▶ [What you have to do] Look in the material below for the line with "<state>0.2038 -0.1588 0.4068" and the line with "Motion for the", then set down exactly those two lines and all lines between, nothing more.

== Data extract

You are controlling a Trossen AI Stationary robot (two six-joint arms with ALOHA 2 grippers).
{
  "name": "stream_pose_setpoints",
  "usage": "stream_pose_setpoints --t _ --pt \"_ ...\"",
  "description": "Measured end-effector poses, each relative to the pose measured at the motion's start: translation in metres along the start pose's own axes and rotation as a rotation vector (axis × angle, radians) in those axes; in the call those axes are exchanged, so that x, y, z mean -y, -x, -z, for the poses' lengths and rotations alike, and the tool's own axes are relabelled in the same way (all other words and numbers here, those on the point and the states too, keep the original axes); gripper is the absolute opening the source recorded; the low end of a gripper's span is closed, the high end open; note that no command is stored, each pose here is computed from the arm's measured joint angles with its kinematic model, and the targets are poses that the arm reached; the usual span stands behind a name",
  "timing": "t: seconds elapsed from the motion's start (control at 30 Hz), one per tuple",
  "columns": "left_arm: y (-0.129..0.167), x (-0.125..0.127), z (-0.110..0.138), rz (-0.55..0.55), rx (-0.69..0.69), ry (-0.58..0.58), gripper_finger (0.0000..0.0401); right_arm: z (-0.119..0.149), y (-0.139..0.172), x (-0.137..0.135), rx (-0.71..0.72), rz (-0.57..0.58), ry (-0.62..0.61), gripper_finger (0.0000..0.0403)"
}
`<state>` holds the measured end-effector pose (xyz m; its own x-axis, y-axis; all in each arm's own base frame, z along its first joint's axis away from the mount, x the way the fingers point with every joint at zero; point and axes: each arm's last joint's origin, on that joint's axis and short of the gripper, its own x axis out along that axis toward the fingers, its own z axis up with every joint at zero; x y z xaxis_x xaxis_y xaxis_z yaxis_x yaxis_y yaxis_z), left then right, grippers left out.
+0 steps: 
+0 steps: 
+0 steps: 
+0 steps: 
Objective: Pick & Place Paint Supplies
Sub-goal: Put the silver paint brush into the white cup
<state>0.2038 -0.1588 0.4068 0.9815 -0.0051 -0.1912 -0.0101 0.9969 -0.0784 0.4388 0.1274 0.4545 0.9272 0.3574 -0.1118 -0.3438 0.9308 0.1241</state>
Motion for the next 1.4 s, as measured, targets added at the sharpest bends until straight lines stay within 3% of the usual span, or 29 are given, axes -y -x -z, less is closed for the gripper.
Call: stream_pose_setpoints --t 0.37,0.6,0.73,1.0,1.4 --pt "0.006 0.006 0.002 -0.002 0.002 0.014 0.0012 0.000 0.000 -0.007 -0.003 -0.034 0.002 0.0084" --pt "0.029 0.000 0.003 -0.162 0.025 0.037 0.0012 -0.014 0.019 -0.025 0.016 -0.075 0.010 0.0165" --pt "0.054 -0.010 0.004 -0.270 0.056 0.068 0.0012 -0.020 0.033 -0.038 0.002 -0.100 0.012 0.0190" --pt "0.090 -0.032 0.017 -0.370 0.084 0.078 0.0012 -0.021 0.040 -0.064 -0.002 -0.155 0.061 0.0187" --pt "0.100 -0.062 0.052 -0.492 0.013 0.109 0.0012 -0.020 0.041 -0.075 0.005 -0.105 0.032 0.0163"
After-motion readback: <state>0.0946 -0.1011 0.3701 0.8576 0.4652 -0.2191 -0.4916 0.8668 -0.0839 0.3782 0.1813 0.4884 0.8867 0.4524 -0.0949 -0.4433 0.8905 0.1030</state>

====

▶ [Written response]
<state>0.2038 -0.1588 0.4068 0.9815 -0.0051 -0.1912 -0.0101 0.9969 -0.0784 0.4388 0.1274 0.4545 0.9272 0.3574 -0.1118 -0.3438 0.9308 0.1241</state>
Motion for the next 1.4 s, as measured, targets added at the sharpest bends until straight lines stay within 3% of the usual span, or 29 are given, axes -y -x -z, less is closed for the gripper.

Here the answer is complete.